Так что понятно, кому на самом деле предназначаются и выпивка, и цветочки: задрав портки, Олев Киви горит желанием дважды войти в одну и ту же реку…
— Это вам, — с придыханием сказал он и протянул мне увесистый букет.
Ясен перец, мне; не матерому же шоферюге, в самом деле! И шампанское тоже: придется пить его из горла, если Олев Киви заранее не запасся фужерами.
…Никаких фужеров, естественно, не было и в помине. А кончилось все тем, что эстонец сорвал пробку и залил пеной мое красное платье. Я даже не успела отреагировать на эту гусарскую выходку — и все потому, что он тотчас же приклеился ладонями к мокрой ткани, потом перешел на колени, бедра и живот. Бессвязные извинения сменил такой же бессвязный лепет о невозможности, нереальности всего происходящего.

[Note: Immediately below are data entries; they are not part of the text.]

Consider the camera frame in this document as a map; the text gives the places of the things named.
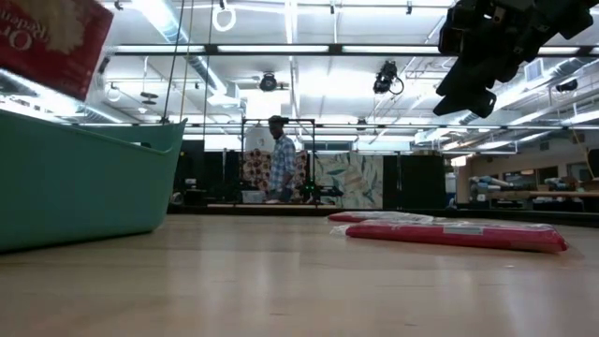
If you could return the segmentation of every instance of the man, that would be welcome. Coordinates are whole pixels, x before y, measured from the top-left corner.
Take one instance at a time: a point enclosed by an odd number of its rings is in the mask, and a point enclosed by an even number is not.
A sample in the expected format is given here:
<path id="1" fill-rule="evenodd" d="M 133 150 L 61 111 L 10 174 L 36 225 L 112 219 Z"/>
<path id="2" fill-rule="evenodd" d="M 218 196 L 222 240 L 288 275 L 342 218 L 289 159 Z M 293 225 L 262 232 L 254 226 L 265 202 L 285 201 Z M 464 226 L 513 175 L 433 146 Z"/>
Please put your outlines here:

Кажется, он назвал меня Аллой.
…Отрезвление пришло сразу же, как только машина остановилась возле высокой ограды, за которой прятался от собачников, эксгибиционистов и прочей шушеры шикарный гостиничный особняк. Киви тряхнул выцветшими волосами, не глядя расплатился с шофером и помог мне вылезти из такси.
— Что дальше? — спросила я.
— Я испортил вам платье, — покаялся чертов виолончелист. Это прозвучало как: «Я испортил вам вечер и собираюсь испортить жизнь». — Я хотел бы загладить вину.
Интересно, каким способом? Наверняка старым дедовским: неприхотливая хуторская случка под сенью футляра от виолончели. Но в конце концов, именно за это мне и платят.
— Поднимемся ко мне. — Голос бедняги Олева слегка подрагивал, он все еще боялся, что я развернусь и уйду, дурачок. — Вам нужно хотя бы обсохнуть.
…Его номер располагался на третьем этаже: почти президентские апартаменты, несколько дежурных филармонических корзин с такими же дежурными цветами (издержки профессии), несколько дорожных баулов из дорогой кожи (за любую из этих умопомрачительных вещиц я готова была расплатиться натурой, не сходя с места); пачка каких-то приглашений на столе и его орудие труда — прямо посередине комнаты.
При виде этой непомерно раздувшейся от гордости скрипки-переростка я зябко повела плечами: наверняка Киви предложит мне прослушать что-нибудь из его репертуара, перед тем как затащить меня в койку.
Наверняка.
Так впоследствии и произошло, но начал он не с этого.
— Хотите есть? — спросил Киви.
— Для начала я хотела бы вымыться, — залитое шампанским платье липло к ногам и создавало определенные неудобства.
— Да-да, конечно…
Он проводил меня к дверям ванной и почтительно распахнул их передо мной.